+++ MATERIAL PROVIDED +++
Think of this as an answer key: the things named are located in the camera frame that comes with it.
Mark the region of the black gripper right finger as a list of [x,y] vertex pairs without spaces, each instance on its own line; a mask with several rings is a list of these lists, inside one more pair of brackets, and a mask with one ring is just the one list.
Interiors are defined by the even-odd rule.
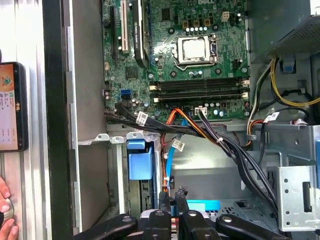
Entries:
[[220,240],[220,234],[227,236],[229,240],[289,239],[232,214],[221,214],[212,221],[206,212],[188,207],[187,194],[187,188],[179,186],[174,197],[174,216],[178,219],[180,240]]

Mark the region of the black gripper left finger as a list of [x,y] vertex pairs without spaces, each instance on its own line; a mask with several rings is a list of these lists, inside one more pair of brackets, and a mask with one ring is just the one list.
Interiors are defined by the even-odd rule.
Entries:
[[72,237],[73,240],[170,240],[172,215],[169,194],[160,192],[158,209],[149,209],[136,218],[116,215]]

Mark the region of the person hand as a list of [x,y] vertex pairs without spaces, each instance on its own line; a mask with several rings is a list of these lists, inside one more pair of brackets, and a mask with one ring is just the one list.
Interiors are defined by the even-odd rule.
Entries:
[[[4,179],[0,178],[0,213],[5,214],[10,210],[10,205],[7,199],[11,196],[10,190]],[[8,218],[0,224],[0,239],[1,240],[17,240],[19,235],[19,227],[15,223],[13,217]]]

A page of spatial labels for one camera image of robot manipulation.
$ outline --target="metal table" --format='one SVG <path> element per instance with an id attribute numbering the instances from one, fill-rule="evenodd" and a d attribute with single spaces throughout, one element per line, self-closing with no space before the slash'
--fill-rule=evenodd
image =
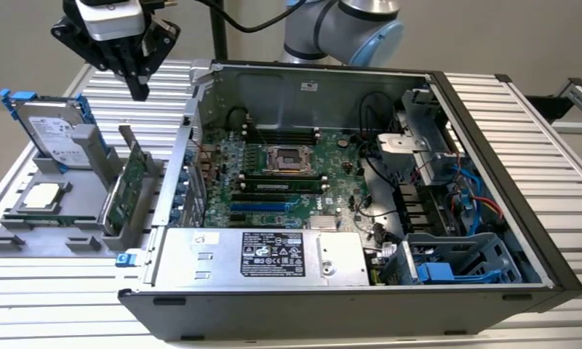
<path id="1" fill-rule="evenodd" d="M 65 95 L 83 92 L 91 102 L 99 126 L 105 140 L 117 146 L 119 154 L 126 154 L 127 147 L 119 135 L 120 123 L 130 123 L 140 144 L 159 159 L 166 159 L 171 153 L 174 134 L 183 119 L 183 106 L 188 99 L 184 92 L 190 86 L 191 62 L 167 61 L 158 74 L 151 79 L 150 100 L 134 102 L 123 83 L 113 79 L 112 73 L 96 72 L 84 67 L 76 77 Z M 481 108 L 477 114 L 480 123 L 493 132 L 494 140 L 500 144 L 502 131 L 513 129 L 513 122 L 518 127 L 529 128 L 526 139 L 541 137 L 541 129 L 534 120 L 497 120 L 492 113 L 484 112 L 484 103 L 478 101 L 488 94 L 498 99 L 513 95 L 509 84 L 497 84 L 492 76 L 449 75 L 449 79 L 459 92 L 469 108 Z M 480 89 L 470 93 L 473 87 Z M 496 147 L 501 158 L 510 161 L 513 176 L 526 176 L 517 166 L 518 156 L 532 156 L 522 149 L 514 147 Z M 561 162 L 561 154 L 553 156 Z M 17 190 L 24 188 L 31 178 L 35 166 L 31 162 L 33 146 L 28 145 L 16 160 L 4 180 L 0 183 L 0 215 L 19 196 Z M 521 177 L 524 186 L 540 186 L 544 178 Z M 550 232 L 556 244 L 564 252 L 581 281 L 582 281 L 582 208 L 565 208 L 565 212 L 553 213 L 554 217 L 545 224 L 554 227 Z M 573 220 L 574 227 L 565 227 L 562 221 Z M 68 346 L 88 347 L 138 347 L 166 348 L 176 347 L 235 347 L 235 348 L 425 348 L 439 346 L 458 348 L 582 348 L 582 297 L 569 301 L 548 313 L 520 314 L 476 336 L 457 337 L 418 337 L 418 338 L 349 338 L 333 340 L 294 340 L 294 341 L 247 341 L 247 342 L 183 342 L 166 343 L 156 340 L 143 325 L 135 320 L 130 311 L 119 304 L 115 290 L 128 287 L 136 278 L 136 270 L 123 269 L 126 273 L 116 279 L 117 269 L 109 259 L 0 259 L 0 347 L 20 348 L 61 348 Z"/>

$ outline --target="red cable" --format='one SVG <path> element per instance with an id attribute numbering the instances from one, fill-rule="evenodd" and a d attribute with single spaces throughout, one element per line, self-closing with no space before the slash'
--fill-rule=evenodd
<path id="1" fill-rule="evenodd" d="M 480 196 L 472 196 L 472 198 L 474 200 L 484 201 L 488 205 L 494 207 L 496 211 L 498 211 L 500 219 L 502 219 L 502 210 L 501 210 L 498 204 L 493 200 L 490 200 L 489 198 L 482 198 Z"/>
<path id="2" fill-rule="evenodd" d="M 421 165 L 421 167 L 418 167 L 417 171 L 411 174 L 411 176 L 410 176 L 410 183 L 414 184 L 414 181 L 417 179 L 417 176 L 421 173 L 421 170 L 423 169 L 423 167 L 426 167 L 429 165 L 429 163 L 431 162 L 433 159 L 434 159 L 434 156 Z"/>

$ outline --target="blue latch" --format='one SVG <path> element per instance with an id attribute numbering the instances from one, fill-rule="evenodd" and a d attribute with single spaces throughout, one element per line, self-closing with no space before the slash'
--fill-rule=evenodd
<path id="1" fill-rule="evenodd" d="M 115 266 L 117 268 L 128 268 L 136 266 L 138 255 L 131 253 L 121 253 L 116 256 Z"/>
<path id="2" fill-rule="evenodd" d="M 27 102 L 37 98 L 37 93 L 32 91 L 17 91 L 12 94 L 12 100 L 25 100 Z"/>
<path id="3" fill-rule="evenodd" d="M 426 262 L 417 267 L 418 278 L 423 284 L 490 284 L 501 276 L 501 270 L 481 275 L 454 275 L 450 264 Z"/>

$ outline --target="motherboard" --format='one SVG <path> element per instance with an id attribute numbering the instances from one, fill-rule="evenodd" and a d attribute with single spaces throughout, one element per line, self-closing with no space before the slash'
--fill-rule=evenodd
<path id="1" fill-rule="evenodd" d="M 207 130 L 204 227 L 369 231 L 371 221 L 357 213 L 367 185 L 353 137 L 334 130 Z"/>

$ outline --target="black cable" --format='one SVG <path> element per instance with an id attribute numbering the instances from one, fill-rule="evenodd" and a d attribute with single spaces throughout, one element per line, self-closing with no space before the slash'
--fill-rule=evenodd
<path id="1" fill-rule="evenodd" d="M 362 199 L 361 203 L 358 204 L 357 213 L 359 213 L 361 215 L 363 215 L 367 218 L 377 218 L 377 217 L 381 217 L 381 216 L 386 216 L 387 214 L 397 213 L 395 209 L 393 211 L 387 211 L 387 212 L 381 213 L 381 214 L 366 214 L 365 212 L 362 212 L 361 211 L 361 206 L 366 202 L 369 197 L 370 197 L 370 195 L 365 196 L 365 198 Z"/>
<path id="2" fill-rule="evenodd" d="M 358 155 L 361 155 L 361 151 L 362 151 L 362 147 L 365 147 L 366 145 L 370 145 L 369 142 L 365 142 L 361 144 L 361 147 L 358 147 Z M 373 169 L 373 171 L 375 172 L 375 174 L 379 176 L 379 178 L 382 178 L 389 185 L 393 188 L 397 188 L 397 186 L 393 184 L 393 182 L 390 181 L 390 179 L 379 172 L 378 168 L 375 167 L 375 165 L 371 163 L 371 160 L 369 159 L 369 149 L 367 149 L 367 153 L 365 154 L 365 160 L 367 161 L 367 165 L 369 167 Z"/>
<path id="3" fill-rule="evenodd" d="M 248 110 L 242 105 L 234 105 L 231 109 L 228 110 L 228 113 L 226 114 L 226 121 L 224 121 L 224 128 L 227 131 L 230 131 L 228 123 L 231 121 L 231 114 L 234 111 L 243 111 L 246 114 L 248 114 Z"/>
<path id="4" fill-rule="evenodd" d="M 379 176 L 379 178 L 382 178 L 389 183 L 389 185 L 393 188 L 395 188 L 395 185 L 393 184 L 393 182 L 390 182 L 389 178 L 386 178 L 386 176 L 382 173 L 379 173 L 378 169 L 375 168 L 375 165 L 371 163 L 371 160 L 369 160 L 369 156 L 365 156 L 365 160 L 367 160 L 367 165 L 373 169 L 375 174 Z"/>
<path id="5" fill-rule="evenodd" d="M 387 211 L 387 212 L 385 212 L 382 214 L 366 214 L 365 212 L 361 211 L 361 208 L 358 207 L 358 213 L 361 215 L 363 215 L 365 217 L 377 218 L 377 217 L 381 217 L 381 216 L 386 216 L 387 214 L 397 213 L 397 210 L 394 209 L 393 211 Z"/>
<path id="6" fill-rule="evenodd" d="M 369 133 L 369 117 L 367 117 L 367 111 L 371 111 L 375 118 L 378 116 L 378 113 L 375 112 L 375 109 L 371 106 L 367 106 L 363 108 L 365 106 L 365 102 L 367 101 L 367 98 L 373 95 L 379 95 L 383 96 L 386 98 L 386 102 L 389 103 L 389 118 L 394 118 L 394 113 L 395 113 L 395 102 L 393 101 L 391 97 L 382 91 L 373 91 L 369 92 L 362 98 L 361 98 L 361 104 L 358 105 L 358 125 L 359 125 L 359 129 L 361 129 L 361 135 L 363 134 L 363 124 L 362 124 L 362 116 L 365 115 L 365 123 L 366 123 L 366 127 L 367 127 L 367 133 Z"/>
<path id="7" fill-rule="evenodd" d="M 284 20 L 299 8 L 301 6 L 307 2 L 307 0 L 299 0 L 295 5 L 290 7 L 288 10 L 286 10 L 279 16 L 270 19 L 267 22 L 254 26 L 254 27 L 244 27 L 240 25 L 231 17 L 231 15 L 224 11 L 224 9 L 218 6 L 215 2 L 211 0 L 195 0 L 196 2 L 200 2 L 203 5 L 210 6 L 210 8 L 224 18 L 224 20 L 228 22 L 228 24 L 240 32 L 243 33 L 256 33 L 258 31 L 262 31 L 263 29 L 271 27 L 274 24 Z"/>
<path id="8" fill-rule="evenodd" d="M 459 194 L 458 191 L 451 191 L 450 193 L 446 194 L 445 200 L 442 202 L 442 208 L 445 209 L 445 214 L 446 214 L 446 219 L 449 221 L 449 226 L 453 226 L 455 228 L 457 235 L 462 236 L 462 231 L 459 228 L 459 224 L 457 224 L 455 215 L 453 214 L 453 212 L 450 212 L 450 209 L 449 209 L 450 198 L 454 197 L 457 194 Z M 446 235 L 450 236 L 450 228 L 446 231 Z"/>

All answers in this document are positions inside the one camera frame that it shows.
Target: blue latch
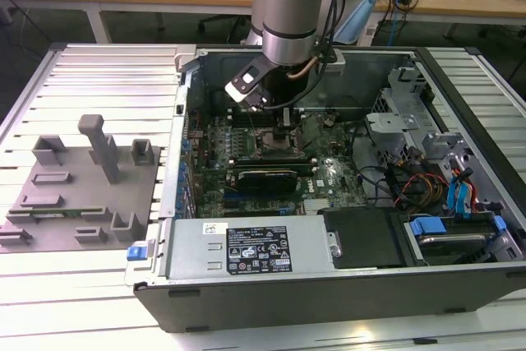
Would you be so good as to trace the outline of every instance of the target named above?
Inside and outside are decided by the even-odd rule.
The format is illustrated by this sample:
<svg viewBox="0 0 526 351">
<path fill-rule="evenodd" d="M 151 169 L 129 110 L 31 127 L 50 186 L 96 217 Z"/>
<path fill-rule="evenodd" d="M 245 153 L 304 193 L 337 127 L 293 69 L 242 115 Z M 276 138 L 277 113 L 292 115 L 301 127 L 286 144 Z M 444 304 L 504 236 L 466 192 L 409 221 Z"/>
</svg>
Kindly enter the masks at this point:
<svg viewBox="0 0 526 351">
<path fill-rule="evenodd" d="M 126 258 L 129 261 L 145 261 L 148 259 L 148 247 L 131 246 L 128 247 Z"/>
<path fill-rule="evenodd" d="M 445 226 L 440 217 L 418 217 L 410 222 L 411 230 L 415 236 L 429 233 L 446 233 Z"/>
<path fill-rule="evenodd" d="M 500 215 L 496 215 L 495 217 L 493 217 L 493 222 L 495 223 L 495 226 L 499 233 L 502 233 L 507 229 L 506 222 Z"/>
</svg>

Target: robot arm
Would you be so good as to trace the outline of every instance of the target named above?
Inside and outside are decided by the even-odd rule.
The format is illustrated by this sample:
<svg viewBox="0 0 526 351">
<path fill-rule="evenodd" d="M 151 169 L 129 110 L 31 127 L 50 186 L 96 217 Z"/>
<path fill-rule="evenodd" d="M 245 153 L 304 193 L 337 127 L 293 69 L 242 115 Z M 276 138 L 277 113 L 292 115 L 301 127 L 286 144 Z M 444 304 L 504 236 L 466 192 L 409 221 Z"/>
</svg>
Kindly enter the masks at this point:
<svg viewBox="0 0 526 351">
<path fill-rule="evenodd" d="M 327 56 L 322 51 L 326 50 L 328 44 L 325 38 L 327 34 L 331 32 L 331 37 L 334 37 L 336 33 L 337 10 L 334 6 L 337 2 L 255 0 L 253 25 L 262 35 L 263 55 L 254 59 L 226 85 L 227 93 L 253 111 L 284 108 L 293 104 L 298 93 L 306 91 L 309 69 L 321 58 L 324 61 L 320 78 L 323 75 Z M 326 17 L 320 18 L 321 13 L 326 14 Z M 323 21 L 322 30 L 319 20 Z M 320 32 L 320 45 L 314 51 Z"/>
</svg>

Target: motherboard
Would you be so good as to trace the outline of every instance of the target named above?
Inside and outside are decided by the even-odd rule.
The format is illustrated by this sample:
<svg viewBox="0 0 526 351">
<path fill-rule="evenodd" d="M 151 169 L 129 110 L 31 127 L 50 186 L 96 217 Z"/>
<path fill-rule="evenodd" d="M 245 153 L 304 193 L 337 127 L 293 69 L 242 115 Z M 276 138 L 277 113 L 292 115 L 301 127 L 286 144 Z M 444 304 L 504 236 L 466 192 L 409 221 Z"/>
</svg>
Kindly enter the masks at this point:
<svg viewBox="0 0 526 351">
<path fill-rule="evenodd" d="M 298 116 L 274 127 L 249 113 L 189 120 L 197 218 L 315 215 L 363 206 L 348 143 L 352 122 L 337 113 Z"/>
</svg>

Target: power supply label
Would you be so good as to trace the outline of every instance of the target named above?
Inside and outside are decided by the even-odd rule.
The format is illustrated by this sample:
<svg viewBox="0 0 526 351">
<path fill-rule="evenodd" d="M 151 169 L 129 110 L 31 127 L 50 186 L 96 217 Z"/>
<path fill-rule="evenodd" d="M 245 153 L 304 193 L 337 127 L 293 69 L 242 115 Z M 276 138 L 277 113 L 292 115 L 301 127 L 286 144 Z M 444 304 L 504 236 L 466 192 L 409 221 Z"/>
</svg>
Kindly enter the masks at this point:
<svg viewBox="0 0 526 351">
<path fill-rule="evenodd" d="M 286 226 L 227 229 L 227 272 L 261 275 L 293 271 Z"/>
</svg>

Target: white table leg
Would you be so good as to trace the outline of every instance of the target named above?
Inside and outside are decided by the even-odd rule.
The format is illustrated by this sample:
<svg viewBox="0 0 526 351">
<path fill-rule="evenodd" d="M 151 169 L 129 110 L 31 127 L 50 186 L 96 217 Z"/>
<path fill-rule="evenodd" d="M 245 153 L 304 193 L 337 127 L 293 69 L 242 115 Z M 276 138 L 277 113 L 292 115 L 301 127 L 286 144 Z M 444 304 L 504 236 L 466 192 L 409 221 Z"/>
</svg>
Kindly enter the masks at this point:
<svg viewBox="0 0 526 351">
<path fill-rule="evenodd" d="M 0 7 L 0 22 L 4 25 L 10 25 L 13 23 L 11 13 L 7 7 Z"/>
<path fill-rule="evenodd" d="M 111 36 L 109 35 L 108 27 L 106 26 L 101 11 L 95 8 L 85 10 L 88 19 L 90 20 L 91 29 L 93 30 L 93 36 L 97 44 L 109 44 L 112 42 Z"/>
<path fill-rule="evenodd" d="M 365 24 L 365 28 L 363 28 L 363 31 L 356 43 L 358 47 L 371 47 L 372 41 L 375 38 L 376 28 L 382 20 L 383 14 L 383 12 L 373 12 L 369 16 L 369 20 Z"/>
</svg>

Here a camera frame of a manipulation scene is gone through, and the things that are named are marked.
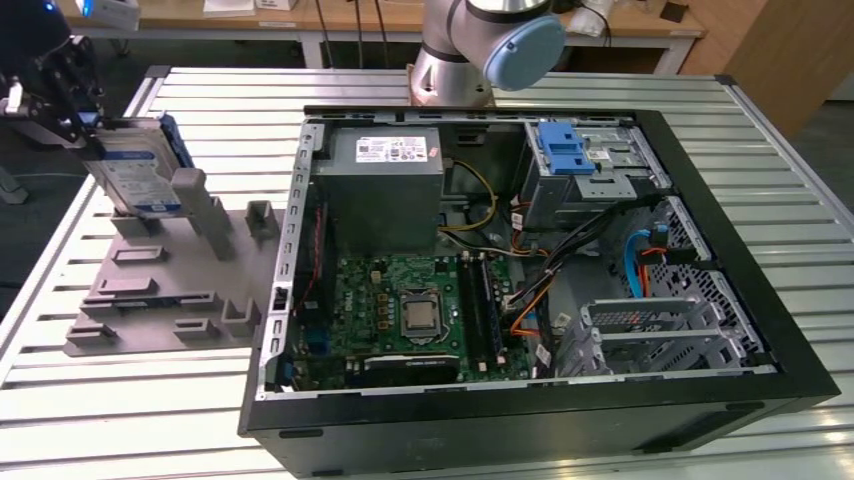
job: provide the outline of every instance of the motherboard
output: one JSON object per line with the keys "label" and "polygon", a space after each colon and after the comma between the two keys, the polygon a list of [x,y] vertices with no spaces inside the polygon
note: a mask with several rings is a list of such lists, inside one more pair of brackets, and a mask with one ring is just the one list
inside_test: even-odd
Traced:
{"label": "motherboard", "polygon": [[499,314],[508,293],[501,257],[338,258],[332,322],[302,332],[308,388],[528,378]]}

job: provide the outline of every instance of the sticker
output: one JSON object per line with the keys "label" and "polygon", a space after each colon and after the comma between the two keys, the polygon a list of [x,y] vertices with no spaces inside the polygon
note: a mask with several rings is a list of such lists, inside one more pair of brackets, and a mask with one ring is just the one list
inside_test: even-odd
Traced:
{"label": "sticker", "polygon": [[520,213],[509,214],[509,223],[512,223],[512,229],[521,231],[521,226],[524,224],[524,217]]}
{"label": "sticker", "polygon": [[356,141],[356,163],[425,161],[425,137],[361,137]]}
{"label": "sticker", "polygon": [[106,152],[98,162],[109,184],[128,205],[145,212],[173,212],[181,202],[169,181],[157,175],[157,157],[149,151]]}
{"label": "sticker", "polygon": [[257,22],[257,26],[268,28],[296,28],[296,24],[293,22]]}
{"label": "sticker", "polygon": [[551,353],[548,353],[541,343],[536,346],[536,358],[543,362],[543,365],[548,366],[551,364]]}
{"label": "sticker", "polygon": [[611,161],[611,155],[608,155],[607,148],[591,148],[587,150],[587,159],[596,161]]}
{"label": "sticker", "polygon": [[560,312],[557,314],[557,318],[555,318],[551,322],[551,326],[555,328],[565,328],[569,325],[569,321],[572,317],[569,317],[565,313]]}

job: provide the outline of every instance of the yellow wire
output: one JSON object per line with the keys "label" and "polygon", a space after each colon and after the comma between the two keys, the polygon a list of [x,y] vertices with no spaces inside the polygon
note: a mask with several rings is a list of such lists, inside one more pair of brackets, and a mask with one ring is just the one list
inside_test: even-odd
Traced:
{"label": "yellow wire", "polygon": [[489,223],[489,220],[492,220],[492,217],[495,216],[495,211],[497,210],[497,201],[495,199],[495,192],[492,191],[489,182],[485,181],[485,178],[483,178],[483,175],[480,175],[480,173],[465,162],[460,160],[453,160],[453,163],[460,165],[465,170],[471,172],[471,174],[475,177],[477,177],[477,180],[480,180],[480,183],[483,184],[483,186],[489,192],[489,201],[492,205],[489,206],[489,212],[487,216],[483,218],[483,220],[480,220],[476,223],[472,223],[471,225],[448,225],[447,227],[439,227],[439,230],[443,232],[464,232],[467,230],[473,230],[481,225],[485,225],[487,223]]}

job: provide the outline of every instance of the wooden desk
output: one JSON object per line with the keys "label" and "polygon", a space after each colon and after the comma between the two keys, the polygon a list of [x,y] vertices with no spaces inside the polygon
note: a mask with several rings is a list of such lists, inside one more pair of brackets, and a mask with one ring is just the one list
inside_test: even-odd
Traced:
{"label": "wooden desk", "polygon": [[[652,11],[660,11],[663,0],[648,0]],[[256,15],[234,18],[205,18],[204,0],[138,0],[140,30],[128,32],[105,28],[81,17],[74,0],[57,0],[74,33],[101,38],[158,38],[198,40],[297,40],[302,44],[305,66],[322,68],[320,20],[313,0],[300,0],[290,11],[257,10]],[[322,16],[332,41],[357,39],[354,5],[346,0],[320,0]],[[378,20],[372,0],[360,0],[362,39],[381,40]],[[380,0],[382,20],[390,42],[420,42],[421,6]],[[568,24],[572,14],[563,15]],[[705,30],[691,15],[672,23],[647,14],[632,5],[619,5],[608,19],[613,47],[657,48],[664,50],[655,73],[675,74],[693,40]],[[601,46],[603,38],[568,35],[567,45]]]}

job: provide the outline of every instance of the floor
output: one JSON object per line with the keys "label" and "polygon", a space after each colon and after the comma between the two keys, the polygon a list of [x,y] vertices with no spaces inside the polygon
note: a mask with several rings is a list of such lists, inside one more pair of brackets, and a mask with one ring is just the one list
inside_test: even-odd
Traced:
{"label": "floor", "polygon": [[[133,41],[130,55],[117,57],[105,41],[96,41],[98,70],[108,92],[106,112],[120,115],[149,65],[193,67],[302,67],[301,52],[292,42]],[[364,46],[364,64],[381,68],[378,44]],[[392,68],[415,58],[417,45],[392,45]],[[334,66],[357,68],[354,44],[333,44]],[[792,144],[848,208],[854,208],[854,102],[828,102]],[[0,127],[0,166],[18,177],[29,190],[24,205],[0,204],[0,318],[38,259],[56,225],[77,192],[85,170],[64,151],[33,151],[12,132]]]}

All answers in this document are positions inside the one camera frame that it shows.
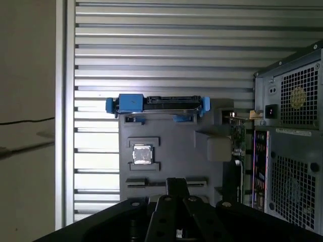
+++
ACTIVITY: Show the lines above with "closing".

RESULT OF THE TASK:
$ outline --target="metal table" --format='one SVG <path> element per instance with an id attribute numbering the instances from one, fill-rule="evenodd" and a d attribute with single spaces throughout, one element per line, self-closing with no space before the slash'
$ outline --target="red cable" --format='one SVG <path> element per instance with an id attribute numbering the instances from one, fill-rule="evenodd" and a d attribute with single spaces throughout, one element per line, self-closing with no space before the slash'
$ outline --target="blue latch" --format='one SVG <path> element per instance with an id attribute numbering the instances from one, fill-rule="evenodd" and a d attribute with single spaces throughout, one element per line, self-closing with no space before the slash'
$ outline --target="motherboard" --format='one SVG <path> element per instance with an id attribute numbering the instances from one, fill-rule="evenodd" and a d attribute with single spaces throughout, one element per line, self-closing with no space before the slash'
$ outline --target="black cable" --format='one SVG <path> element per instance with an id attribute numbering the instances from one, fill-rule="evenodd" and a d attribute with single spaces throughout, one element per line, self-closing with no space before the slash'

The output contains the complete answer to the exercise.